In “Passatopresente” the historian reconstructs for Laterza a merciless portrait of our unfinished transition

In the cinema it would be a successful prequel, imposed by the popularity of the series. Like the past of Dart Vader or the youth of Albus Dumbledore. Instead, in the dimension of the great history that is always inconclusive (poor Fukuyama, alas, had taken a… historical blunder), it unravels like a long chain of whys and contributing causes. Why did the First Republic fall? Why was Italy the only Western country crashed under the rubble of the Berlin Wall? Why did it take just two years to dissolve the political class that had ruled it since 1945? Why then was the populist wave generated that still today distorts civil coexistence? And, above all, why was Clean Hands born? What were the premises and the profound reasons for the most famous and devastating investigation of our republican affair?

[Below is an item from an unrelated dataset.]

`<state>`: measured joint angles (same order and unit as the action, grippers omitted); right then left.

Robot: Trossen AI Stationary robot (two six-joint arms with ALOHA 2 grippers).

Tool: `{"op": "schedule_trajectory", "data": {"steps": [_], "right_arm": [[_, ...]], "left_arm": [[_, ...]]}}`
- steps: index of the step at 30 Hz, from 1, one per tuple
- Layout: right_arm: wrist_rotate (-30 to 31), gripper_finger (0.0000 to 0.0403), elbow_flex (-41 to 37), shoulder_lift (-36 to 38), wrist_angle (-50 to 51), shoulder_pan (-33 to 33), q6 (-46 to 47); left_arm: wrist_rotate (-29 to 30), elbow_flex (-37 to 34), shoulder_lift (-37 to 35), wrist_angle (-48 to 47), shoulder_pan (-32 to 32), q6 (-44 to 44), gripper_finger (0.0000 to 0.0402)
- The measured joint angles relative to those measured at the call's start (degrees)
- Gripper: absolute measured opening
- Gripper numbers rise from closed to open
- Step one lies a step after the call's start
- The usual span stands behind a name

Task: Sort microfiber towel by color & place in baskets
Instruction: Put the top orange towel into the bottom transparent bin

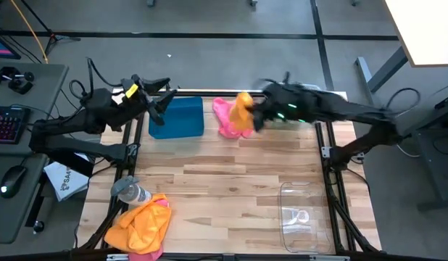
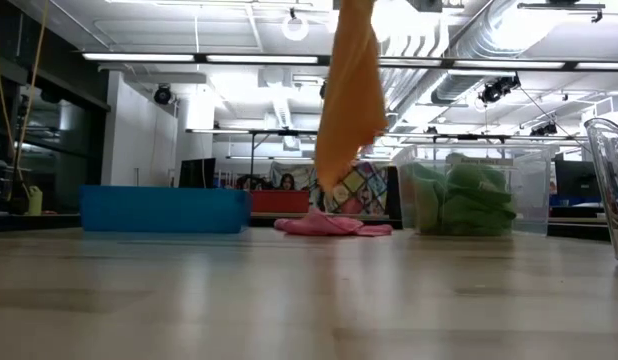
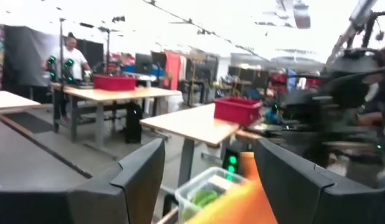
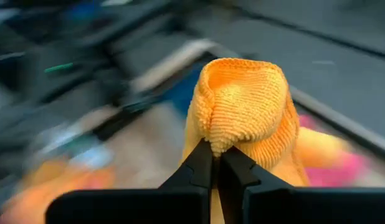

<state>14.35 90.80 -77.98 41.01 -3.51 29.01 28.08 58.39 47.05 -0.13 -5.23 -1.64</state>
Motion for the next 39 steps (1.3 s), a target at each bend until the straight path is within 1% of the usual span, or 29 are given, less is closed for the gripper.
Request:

Past present, published in these days by Laterza, already shows in the title the “Augustinian” thread with which to sew the events of yesterday up to the “present of the present” (at the origins of today 1989-1994): it will be an uncomfortable text for part of the current public opinion, but its reading reveals great qualities, as an uncomfortable historian with great qualities is its author, Simona Colarizi, emeritus professor at Sapienza in Rome and authoritative scholar of political and trade union parties and movements.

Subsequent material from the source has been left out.